Banyak lahan basah yang diisi sama sirkelnya Dora. Benny si lembu, contohnya. Entah sudah berapa banyak bisnis yang dia jalankan, jualan macam-macam, rumahnya juga gonta-ganti. Begitu juga yang terjadi pada Isa si iguana dan Tico tupai. Mereka punya banyak rumah, bikin usaha macam-macam. Semua orang di sekitar Dora punya kehidupan yang baik. Mereka hidup dengan layak dan berkecukupan. Sementara Diego, dia punya kemampuan finansial mirip-mirip sama Dora. Mereka punya privilese yang luar biasa cadas, trengginas. Mau apa saja bisa, los dol ra rewel.
Dora dan Boots memang rajin membantu orang-orang. Tapi, kebanyakan hanya orang-orang kaum atas. Oleh karena itu, Dora harus mulai turun ke akar rumput dan mengenal kehidupan Swiper, biar mata dan batinnya lebih terbuka. Kasihan, Swiper nggak punya teman dan kayaknya sih hidup sebatang kara.

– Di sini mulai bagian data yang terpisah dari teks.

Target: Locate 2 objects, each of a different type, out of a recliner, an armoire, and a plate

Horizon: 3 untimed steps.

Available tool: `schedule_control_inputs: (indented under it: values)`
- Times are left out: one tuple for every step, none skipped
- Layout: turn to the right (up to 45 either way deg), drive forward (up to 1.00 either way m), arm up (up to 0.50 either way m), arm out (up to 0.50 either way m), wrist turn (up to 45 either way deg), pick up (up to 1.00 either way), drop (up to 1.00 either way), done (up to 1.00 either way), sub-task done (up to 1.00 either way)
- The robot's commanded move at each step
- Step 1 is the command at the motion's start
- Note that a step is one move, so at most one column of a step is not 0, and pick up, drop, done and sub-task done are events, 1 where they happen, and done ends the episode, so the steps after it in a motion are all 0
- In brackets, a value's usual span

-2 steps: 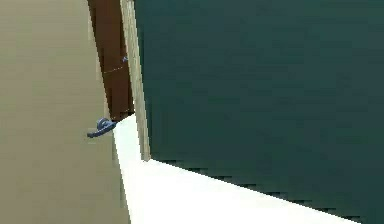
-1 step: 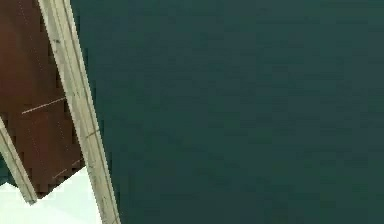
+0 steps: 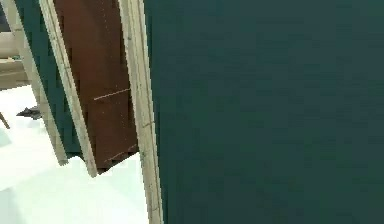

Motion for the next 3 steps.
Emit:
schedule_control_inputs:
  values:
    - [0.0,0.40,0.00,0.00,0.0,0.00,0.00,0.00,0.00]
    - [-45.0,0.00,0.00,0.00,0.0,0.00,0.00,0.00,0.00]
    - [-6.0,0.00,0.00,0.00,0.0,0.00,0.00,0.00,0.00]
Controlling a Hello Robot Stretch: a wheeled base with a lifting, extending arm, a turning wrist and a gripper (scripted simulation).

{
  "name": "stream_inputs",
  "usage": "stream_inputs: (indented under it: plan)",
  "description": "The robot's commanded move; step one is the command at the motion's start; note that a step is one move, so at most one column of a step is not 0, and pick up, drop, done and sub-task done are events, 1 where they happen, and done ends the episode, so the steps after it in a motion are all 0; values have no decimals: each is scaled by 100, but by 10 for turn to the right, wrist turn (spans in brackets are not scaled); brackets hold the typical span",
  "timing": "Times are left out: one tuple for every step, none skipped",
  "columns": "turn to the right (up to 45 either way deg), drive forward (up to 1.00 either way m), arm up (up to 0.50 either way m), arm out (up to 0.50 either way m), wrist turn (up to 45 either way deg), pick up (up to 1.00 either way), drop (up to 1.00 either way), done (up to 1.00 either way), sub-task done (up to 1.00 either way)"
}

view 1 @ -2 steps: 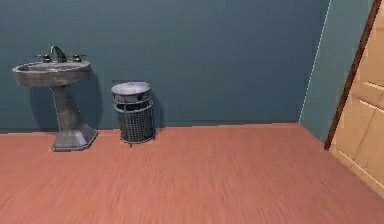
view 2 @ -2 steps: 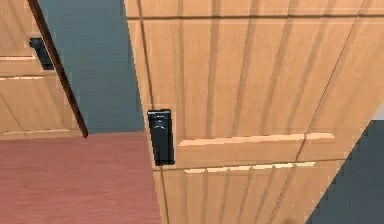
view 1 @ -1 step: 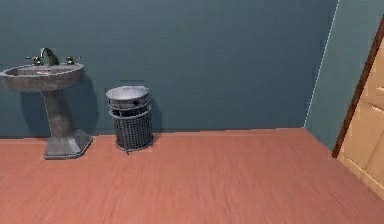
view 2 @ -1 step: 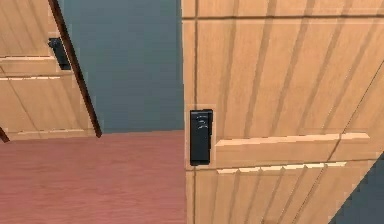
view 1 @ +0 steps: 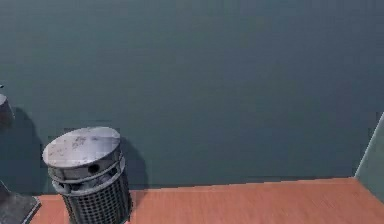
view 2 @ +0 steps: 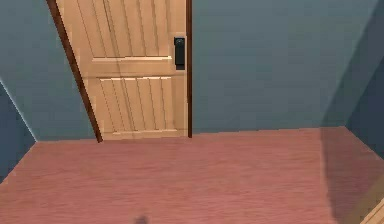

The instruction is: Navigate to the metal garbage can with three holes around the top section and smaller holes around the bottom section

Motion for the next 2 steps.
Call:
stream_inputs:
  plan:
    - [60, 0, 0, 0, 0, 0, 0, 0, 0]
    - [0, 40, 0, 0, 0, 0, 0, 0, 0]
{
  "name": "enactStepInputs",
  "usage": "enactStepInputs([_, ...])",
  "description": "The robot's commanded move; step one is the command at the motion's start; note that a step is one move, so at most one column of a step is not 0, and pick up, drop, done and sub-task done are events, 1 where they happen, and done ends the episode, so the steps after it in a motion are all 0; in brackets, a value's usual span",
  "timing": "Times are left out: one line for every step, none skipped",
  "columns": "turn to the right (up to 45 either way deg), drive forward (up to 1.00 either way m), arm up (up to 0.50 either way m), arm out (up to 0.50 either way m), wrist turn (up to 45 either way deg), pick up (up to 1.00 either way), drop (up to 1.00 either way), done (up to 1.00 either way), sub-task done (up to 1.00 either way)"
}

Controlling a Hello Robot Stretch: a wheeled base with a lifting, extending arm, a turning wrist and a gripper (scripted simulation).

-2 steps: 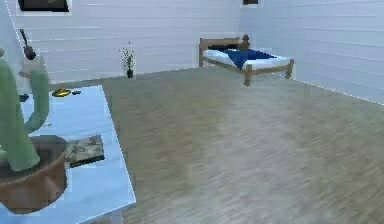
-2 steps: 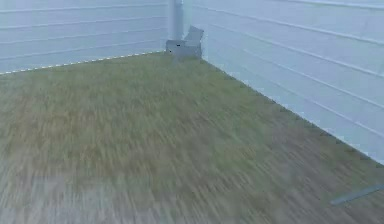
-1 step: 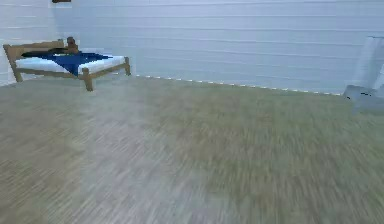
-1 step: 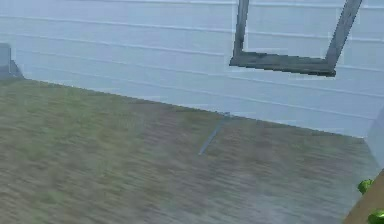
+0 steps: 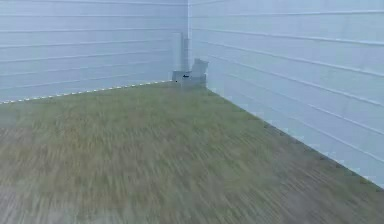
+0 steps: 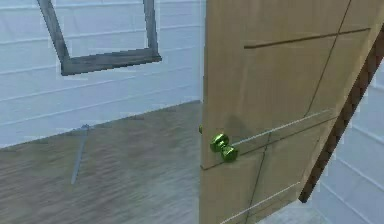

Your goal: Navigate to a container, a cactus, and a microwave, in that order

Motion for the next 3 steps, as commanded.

Tampaknya, Swiper ini memang kesulitan untuk mendapatkan pekerjaan. Mau bikin usaha, nggak ada modal. Lhawong setiap mau nyuri selalu ketahuan sama Dora. Definisi dari nyari yang haram aja susah, apalagi yang halal. Selain itu, kayaknya Swiper ini juga nggak pinter-pinter amat dalam mencuri. Cara mencurinya kurang taktik dan barang yang ia curi selalu remeh banget. Coba yang dia curi itu ranselnya Dora, pasti harga jualnya tinggi, kan?
Seandainya Dora dan teman-temannya bisa memberi kesempatan pada Swiper, saya yakin dia bisa berubah. Kalau dia punya support system yang memberinya kepercayaan, melatihnya, menyayanginya selayaknya penduduk lain, pasti dia nggak bakal pengin mencuri terus. Swiper bisa dipekerjakan sebagai pengawal pribadi, dimodali bikin warung kopi, atau disuruh gabung MLM. Saya yakin, ia pasti akan insyaf.
Hal yang mengherankan, justru banyak orang yang berkecukupan, berpendidikan, dan punya privilese macam-macam, memilih jadi maling. Mereka ini sudah hidup enak, nggak pernah merasakan yang dialami Swiper, tapi berani rampas hak orang banyak. Eh, sudah begitu pun, masih banyak yang melindungi dan menyayangi. Hadeh, kok, enak betul, ya.
Untungnya saya nggak tinggal di sana. Saya patut bersyukur karena tinggal di Indonesia, di negeri para maling boleh di-bully dan dihukum seberat-beratnya.